Increase in proportion of patients receiving one, two, more than two analgesic modes
MONDAY, Oct. 23, 2017 (HealthDay News) — For patients undergoing total knee or hip arthroplasty (TKA or THA), opioid use for postoperative pain decreased from 2006 to 2014, according to a study presented at the annual meeting of the American Society of Anesthesiologists, being held Oct. 21 to 25 in Boston.
Philipp Gerner, from the University of Massachusetts Medical School in Worchester, and colleagues examined how trends in opioid usage changed from 2006 to 2014. They used data from the national Premier Perspective database for patients undergoing THA and TKA (377,657 and 779,338 patients, respectively).
The researchers found that among THA patients, 17.6 percent did not receive multimodal postoperative pain management, while 37.2, 29, and 16.1 percent received opioids and one, two, or three additional modes, respectively.

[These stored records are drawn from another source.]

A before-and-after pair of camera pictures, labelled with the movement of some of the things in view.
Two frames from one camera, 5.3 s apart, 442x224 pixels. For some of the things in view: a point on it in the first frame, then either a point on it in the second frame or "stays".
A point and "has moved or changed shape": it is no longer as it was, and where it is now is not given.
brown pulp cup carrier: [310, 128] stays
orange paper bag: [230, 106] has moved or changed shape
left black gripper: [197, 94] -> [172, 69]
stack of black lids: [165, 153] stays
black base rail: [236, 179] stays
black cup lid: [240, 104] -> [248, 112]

Among TKA patients, the corresponding proportions were 13.9, 35.9, 30.7, and 19.5 percent, respectively. Multimodal pain strategies were used slightly more often in small and medium versus larger hospitals. There was a decrease in the percentage of patients not receiving multimodal pain management from 27.2 percent in 2006 to 10.1 percent in 2014 for THA, and an increase in the proportion receiving one, two, or two-plus analgesic modes. Among THA patients, this coincided with a decline in opioid utilization, from an average of 304 to 220 oral morphine equivalents; patterns were similar among TKA patients.
“With increasing emphasis on limiting opioid use, this change displays alternate possibilities for successfully treating post-operative pain,” the authors write.